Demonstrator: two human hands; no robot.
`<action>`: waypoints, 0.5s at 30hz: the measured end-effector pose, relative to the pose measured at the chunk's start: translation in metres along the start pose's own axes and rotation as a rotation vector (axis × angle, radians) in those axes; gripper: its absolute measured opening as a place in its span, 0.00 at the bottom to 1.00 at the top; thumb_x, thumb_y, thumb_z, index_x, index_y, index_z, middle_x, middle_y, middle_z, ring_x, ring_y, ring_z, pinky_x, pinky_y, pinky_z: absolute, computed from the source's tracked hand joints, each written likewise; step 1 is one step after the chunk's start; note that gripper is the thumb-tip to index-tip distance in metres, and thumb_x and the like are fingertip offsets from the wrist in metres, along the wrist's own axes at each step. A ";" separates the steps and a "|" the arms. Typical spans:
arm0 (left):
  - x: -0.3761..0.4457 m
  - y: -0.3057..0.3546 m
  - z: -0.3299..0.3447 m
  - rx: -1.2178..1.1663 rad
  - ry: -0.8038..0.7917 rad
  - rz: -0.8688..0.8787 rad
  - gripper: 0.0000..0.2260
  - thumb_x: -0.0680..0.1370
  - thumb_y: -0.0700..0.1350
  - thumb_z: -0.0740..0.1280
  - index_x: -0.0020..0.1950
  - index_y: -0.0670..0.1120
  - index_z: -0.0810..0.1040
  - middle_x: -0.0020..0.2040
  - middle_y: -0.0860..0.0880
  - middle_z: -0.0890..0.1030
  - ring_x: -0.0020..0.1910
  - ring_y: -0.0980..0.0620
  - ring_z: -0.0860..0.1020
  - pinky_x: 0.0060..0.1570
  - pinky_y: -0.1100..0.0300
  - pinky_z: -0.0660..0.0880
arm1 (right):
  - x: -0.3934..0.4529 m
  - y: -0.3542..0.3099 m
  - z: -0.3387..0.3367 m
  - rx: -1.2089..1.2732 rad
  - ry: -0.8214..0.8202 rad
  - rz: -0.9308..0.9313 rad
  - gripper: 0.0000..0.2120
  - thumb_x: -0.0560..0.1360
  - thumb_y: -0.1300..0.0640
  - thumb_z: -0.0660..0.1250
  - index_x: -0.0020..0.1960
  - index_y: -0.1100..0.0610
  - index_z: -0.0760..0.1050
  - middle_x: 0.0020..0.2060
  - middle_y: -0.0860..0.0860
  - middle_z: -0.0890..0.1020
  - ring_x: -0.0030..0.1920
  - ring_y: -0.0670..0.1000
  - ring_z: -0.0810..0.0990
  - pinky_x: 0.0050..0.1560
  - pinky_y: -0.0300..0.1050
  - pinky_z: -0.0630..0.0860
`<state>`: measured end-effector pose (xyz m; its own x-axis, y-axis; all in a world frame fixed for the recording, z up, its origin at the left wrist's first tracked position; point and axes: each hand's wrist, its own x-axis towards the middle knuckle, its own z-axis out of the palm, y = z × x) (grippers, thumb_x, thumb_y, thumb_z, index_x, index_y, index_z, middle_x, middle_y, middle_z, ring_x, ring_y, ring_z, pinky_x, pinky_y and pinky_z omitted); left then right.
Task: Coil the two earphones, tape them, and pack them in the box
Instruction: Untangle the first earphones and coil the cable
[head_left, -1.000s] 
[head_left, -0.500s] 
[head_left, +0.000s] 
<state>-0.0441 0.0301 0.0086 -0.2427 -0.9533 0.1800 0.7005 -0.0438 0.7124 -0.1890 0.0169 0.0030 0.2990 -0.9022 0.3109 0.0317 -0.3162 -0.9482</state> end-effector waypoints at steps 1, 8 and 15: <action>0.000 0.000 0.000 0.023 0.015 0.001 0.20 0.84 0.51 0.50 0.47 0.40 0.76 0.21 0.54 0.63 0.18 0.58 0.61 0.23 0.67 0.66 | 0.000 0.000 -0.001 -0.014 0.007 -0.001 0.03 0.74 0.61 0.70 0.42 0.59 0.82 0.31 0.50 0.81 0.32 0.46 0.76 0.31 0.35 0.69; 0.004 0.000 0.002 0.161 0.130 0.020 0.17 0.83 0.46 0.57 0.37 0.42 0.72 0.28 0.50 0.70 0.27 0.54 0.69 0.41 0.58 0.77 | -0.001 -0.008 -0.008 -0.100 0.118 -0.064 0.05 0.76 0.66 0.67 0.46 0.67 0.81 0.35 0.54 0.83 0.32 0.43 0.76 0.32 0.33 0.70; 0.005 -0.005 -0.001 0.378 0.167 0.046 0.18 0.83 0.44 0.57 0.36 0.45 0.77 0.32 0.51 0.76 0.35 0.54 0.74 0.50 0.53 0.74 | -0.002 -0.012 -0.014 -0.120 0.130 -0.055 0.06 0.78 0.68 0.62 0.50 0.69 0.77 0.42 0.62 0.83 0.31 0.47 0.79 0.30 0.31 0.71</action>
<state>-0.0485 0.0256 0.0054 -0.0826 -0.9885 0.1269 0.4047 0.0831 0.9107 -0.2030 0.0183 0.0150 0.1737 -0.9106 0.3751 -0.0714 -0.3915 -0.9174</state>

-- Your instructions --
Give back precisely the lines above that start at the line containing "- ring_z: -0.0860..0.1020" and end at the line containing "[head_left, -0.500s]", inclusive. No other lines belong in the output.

-- Exercise solution --
  - ring_z: -0.0860..0.1020
  - pinky_x: 0.0060..0.1570
  - pinky_y: -0.1100..0.0300
  - pinky_z: -0.0660..0.0880
arm1 (right):
  - x: -0.3934..0.4529 m
  - y: -0.3542..0.3099 m
  - z: -0.3387..0.3367 m
  - rx: -1.2089..1.2732 rad
  - ry: -0.8214..0.8202 rad
  - rz: -0.9308..0.9313 rad
  - gripper: 0.0000..0.2120
  - thumb_x: -0.0560..0.1360
  - thumb_y: -0.1300..0.0640
  - thumb_z: -0.0660..0.1250
  - index_x: -0.0020..0.1960
  - index_y: -0.1100..0.0610
  - index_z: -0.0760..0.1050
  - middle_x: 0.0020..0.2060
  - middle_y: -0.0860..0.0860
  - middle_z: -0.0890..0.1020
  - ring_x: -0.0030..0.1920
  - ring_y: -0.0670..0.1000
  - ring_z: -0.0810..0.0990
  - pinky_x: 0.0050..0.1560
  - pinky_y: -0.0300..0.1050
  - pinky_z: -0.0630..0.0860
`<state>`: measured end-effector pose (xyz m; its own x-axis, y-axis; all in a world frame fixed for the recording, z up, its origin at the left wrist's first tracked position; point and axes: each hand's wrist, its own x-axis towards the middle knuckle, its own z-axis out of the palm, y = z × x) (grippers, thumb_x, thumb_y, thumb_z, index_x, index_y, index_z, middle_x, middle_y, middle_z, ring_x, ring_y, ring_z, pinky_x, pinky_y and pinky_z omitted); left then right.
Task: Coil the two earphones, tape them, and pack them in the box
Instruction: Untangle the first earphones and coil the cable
[head_left, -1.000s] 
[head_left, -0.500s] 

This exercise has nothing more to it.